Goal 1: How are decision trees used in regression and classification
Goal 2: Why is pruning a tree important to prevent overfitting
Goal 3: Why do ensembles have lower variance
Goal 3: Bagging improves prediction accuracy of trees
Goal 4: Random forests improve prediction accuracy of trees
Tree-based methods can be used for predicting a
continuous target (regression trees) or to classify a
categorical response (classification trees).
The basic idea
divide the predictor space into non-overlapping segments (regions)

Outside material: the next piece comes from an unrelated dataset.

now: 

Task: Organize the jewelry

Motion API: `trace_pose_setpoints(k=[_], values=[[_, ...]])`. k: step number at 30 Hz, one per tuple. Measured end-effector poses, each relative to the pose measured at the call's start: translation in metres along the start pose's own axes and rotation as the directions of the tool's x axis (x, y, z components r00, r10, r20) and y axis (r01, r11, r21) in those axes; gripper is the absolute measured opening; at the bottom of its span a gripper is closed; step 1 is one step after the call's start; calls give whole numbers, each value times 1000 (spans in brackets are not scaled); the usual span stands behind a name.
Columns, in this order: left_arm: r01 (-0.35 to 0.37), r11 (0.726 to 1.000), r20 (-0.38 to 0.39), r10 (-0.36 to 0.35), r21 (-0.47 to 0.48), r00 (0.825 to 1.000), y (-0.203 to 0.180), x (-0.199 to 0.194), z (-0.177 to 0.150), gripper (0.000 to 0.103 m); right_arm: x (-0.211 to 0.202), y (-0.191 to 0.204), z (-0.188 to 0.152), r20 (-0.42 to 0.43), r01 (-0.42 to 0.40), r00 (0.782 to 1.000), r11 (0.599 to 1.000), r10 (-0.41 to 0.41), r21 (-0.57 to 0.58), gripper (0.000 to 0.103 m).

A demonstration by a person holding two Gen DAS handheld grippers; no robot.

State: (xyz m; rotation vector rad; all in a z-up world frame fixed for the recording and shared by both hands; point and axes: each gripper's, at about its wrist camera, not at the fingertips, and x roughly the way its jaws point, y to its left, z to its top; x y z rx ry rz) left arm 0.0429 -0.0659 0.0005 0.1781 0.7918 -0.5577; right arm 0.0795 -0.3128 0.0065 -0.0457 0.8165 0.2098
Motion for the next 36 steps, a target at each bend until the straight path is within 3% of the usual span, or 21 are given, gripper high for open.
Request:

to make a prediction for a given observation, we use the mean of the training data in the region to which it belongs
since the set of splitting rules to segment the predictor space can be summarized by a tree such approaches are called decision tree methods.
these methods are simple and useful for interpretation.
Carving up the predictor space Years and
Hits for the Hitters data into 3 regions to
predict log(Salary).
The predicted value is the average of the observations that fall into the regions.
This can be represented visually as a decision tree.
For a player with 6 years experience and 100 hits per year the predicted salary is \(\exp(5.998) = \$402,622\).
Trees consist of nodes and branches.
The nodes are either internal if they split the data or terminal if they appear at the bottom of the tree.
Terminal nodes are also called leaves.
The depth of a tree refers to the longest path from the root/top node to any leaf node in the tree.
Pros
Easy to interpret, easy to explain, nice visual representation
Order of splits reflects variable importance
Easily accommodate qualitative predictors
Performs well when relationship between target and predictors highly nonlinear
Cons
Trees often not as accurate as regression or classification methods
Easy to overfit, poor test performance
Sensitive to small changes in the data
We want to predict a response or class Y from inputs \(X_1\), \(X_2\),…\(X_p\). We do this by growing a binary tree.
At each internal node in the tree, we apply a test to one of the inputs, say \(X_i\).
Depending on the outcome of the test, we go to either the left or the right sub-branch of the tree.
Eventually we come to a leaf node, where we make a prediction.
This prediction aggregates or averages all the training data points which reach that leaf.
Supervised prediction method for a
continuous target.
Space generated by predictors \(X_1, \cdots, X_p\) is divided into \(J\) non-overlapping regions \(R_1, \cdots, R_{J}\). \(J\) is the number of terminal nodes.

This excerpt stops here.